What Agentic AI Reveals About Leadership Nobody Is Talking About

I was recently shortlisted to speak at a CIO conference on Agentic AI - the kind of AI that doesn't just respond to prompts, but acts autonomously on your behalf, making decisions and taking actions without a human in the loop. My first response, if I am honest, was something close to panic. I am not an AI expert. I have never claimed to be. And the idea of standing in front of a room full of technology leaders and speaking about artificial intelligence felt like a significant overstep.

But then something shifted. I started to think about what I actually know - about alignment, about the conditions that allow genuine agency to emerge - and I realised that every model I have built over the past decade maps directly onto the AI conversation. Not as a metaphor. As a framework. And in some ways, the stakes are higher in AI than they have ever been in human leadership.

Liz Speaking

That realisation sent me back to a question I have been sitting with for a long time. One that applies as much to leaders as it does to the systems they are beginning to deploy.

Are you genuinely choosing - or are you just moving?

Agency is one of those words that gets used so freely it has almost lost its meaning. We talk about leaders having agency, teams having agency, organisations needing to build a culture of agency. But genuine agency is not simply the capacity to act. Inherent in real agency is choice - the freedom to act, and equally, the freedom not to. That second part is the part most leaders overlook.

Alignment is what makes that choice real.

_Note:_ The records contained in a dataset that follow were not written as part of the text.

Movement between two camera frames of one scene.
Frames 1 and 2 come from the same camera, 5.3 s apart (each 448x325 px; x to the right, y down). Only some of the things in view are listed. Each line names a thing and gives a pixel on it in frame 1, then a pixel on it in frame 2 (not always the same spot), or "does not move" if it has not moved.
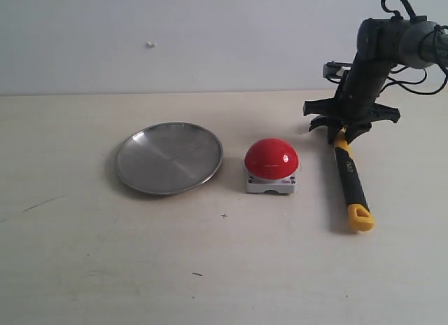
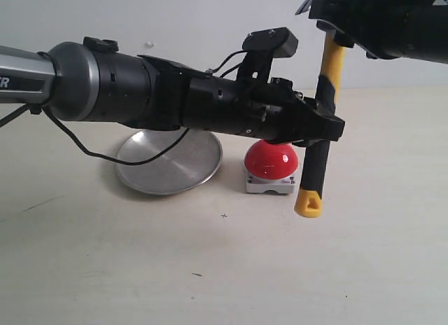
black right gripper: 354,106 → 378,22
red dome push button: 271,164 does not move
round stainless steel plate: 169,157 does not move
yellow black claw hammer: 360,218 → 309,199
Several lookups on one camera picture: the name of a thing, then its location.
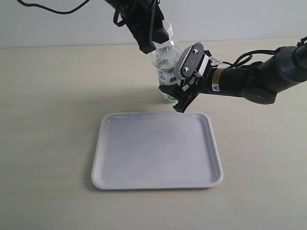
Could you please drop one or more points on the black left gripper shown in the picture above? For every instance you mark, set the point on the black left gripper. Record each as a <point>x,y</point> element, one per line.
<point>144,20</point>

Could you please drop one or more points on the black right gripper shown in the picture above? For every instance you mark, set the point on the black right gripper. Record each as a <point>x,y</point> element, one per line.
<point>186,90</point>

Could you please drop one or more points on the white bottle cap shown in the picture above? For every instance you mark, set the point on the white bottle cap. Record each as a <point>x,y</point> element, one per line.
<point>168,27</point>

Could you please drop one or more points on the clear labelled drink bottle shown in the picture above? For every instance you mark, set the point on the clear labelled drink bottle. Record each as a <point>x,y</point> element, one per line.
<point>164,59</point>

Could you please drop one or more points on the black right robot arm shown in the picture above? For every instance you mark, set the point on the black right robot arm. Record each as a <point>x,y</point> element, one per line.
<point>258,75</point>

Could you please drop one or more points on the white rectangular plastic tray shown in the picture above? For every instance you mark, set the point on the white rectangular plastic tray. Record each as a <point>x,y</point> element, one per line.
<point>156,150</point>

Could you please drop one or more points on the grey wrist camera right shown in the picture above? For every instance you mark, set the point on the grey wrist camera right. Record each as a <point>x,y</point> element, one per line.
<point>193,62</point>

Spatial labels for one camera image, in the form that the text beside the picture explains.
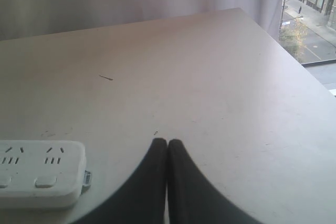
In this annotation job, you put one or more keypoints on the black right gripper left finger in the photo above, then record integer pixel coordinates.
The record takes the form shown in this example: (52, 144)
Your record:
(141, 199)

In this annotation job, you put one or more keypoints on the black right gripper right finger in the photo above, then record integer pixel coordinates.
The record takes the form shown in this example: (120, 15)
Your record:
(191, 197)

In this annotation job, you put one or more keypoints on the white five-outlet power strip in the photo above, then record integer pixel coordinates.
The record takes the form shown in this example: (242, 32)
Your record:
(38, 174)

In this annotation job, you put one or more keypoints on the street building outside window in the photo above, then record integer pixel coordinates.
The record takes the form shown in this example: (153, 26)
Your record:
(307, 30)

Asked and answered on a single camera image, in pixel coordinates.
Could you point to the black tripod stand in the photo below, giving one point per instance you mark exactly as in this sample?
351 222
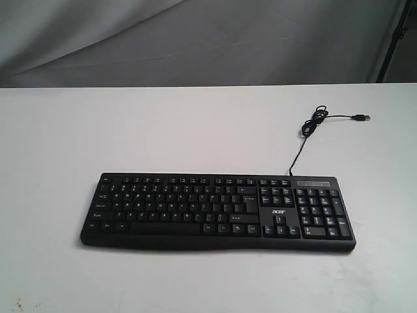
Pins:
399 64

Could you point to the grey backdrop cloth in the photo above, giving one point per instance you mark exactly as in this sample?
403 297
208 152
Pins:
193 43

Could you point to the black acer keyboard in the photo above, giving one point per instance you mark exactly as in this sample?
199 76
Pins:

A leader who is aligned - grounded in a coherent identity, a clear strategy, and execution that consistently reflects their values - acts from a genuine internal source. They can choose their response rather than simply react to circumstance. And crucially, they can choose not to act when something feels wrong. That is agency in its fullest sense.

Misalignment removes that choice. And it does so in one of two ways.

The first is paralysis. The misaligned leader has capacity - in theory - but cannot access it. The constant internal negotiation between who they are and how they are leading consumes the very energy required to act. They appear busy. They attend the meetings, send the emails, make the decisions. But they are not truly choosing. They are managing. And underneath the motion, something is stalled.

The second is compulsion. This is the more dangerous condition - because it looks like performance. The compelled leader acts, but not freely. Driven by external pressure, unexamined beliefs, or inherited expectations, their decisions are reactions dressed as choices. The motion is real. The agency is not. And the outcomes they produce are often ones nobody truly intended.

Every leader I have worked with has lived in both of these places at different points. I have lived in both myself.

There were seasons where I was paralysed - where the gap between who I was and how I was leading consumed more energy than I had left to act from. And there were seasons where I was compelled - moving fast, making decisions, appearing decisive, while quietly producing outcomes that didn't reflect what I actually valued. What I have learned, from the inside, is that neither of these feels like misalignment from within. Paralysis feels like caution. Compulsion feels like commitment. It takes alignment to tell the difference.

What stopped me cold about the AI conversation is this: in humans, misalignment most often produces paralysis. The incoherence is felt. It slows things down. There is at least a built-in brake.

In agentic AI, misalignment produces compulsion - at scale, autonomously, without hesitation. A misaligned AI system has no mechanism to sense that something is wrong and stop. It simply executes - continuously, toward objectives that may not reflect what the organisation actually values. What looks like agency is sophisticated automation pointed in the wrong direction.

The parallel is exact. And the stakes are proportionally higher.

Alignment is not a constraint on agency - for leaders or for the systems they build. It is the precondition for it. Without alignment, what exists is not genuine choice. It is either stagnation or momentum in the wrong direction.

Every autumn, millions of birds migrate thousands of kilometres to destinations they have never seen. They carry no map. They follow no instructions. They move because their inner nature and outer conditions are in alignment - and from that alignment, genuine direction emerges. Disrupt that compass, and the bird doesn't simply fly the wrong way. It loses the capacity to choose at all.

Agency works the same way. Alignment is the inner compass. Without it, capacity and motion exist - but genuine direction does not.

As you deploy AI in your organisation, how confident are you that the systems you are building are aligned to what you actually value - and not simply executing, at scale, toward objectives nobody truly intended?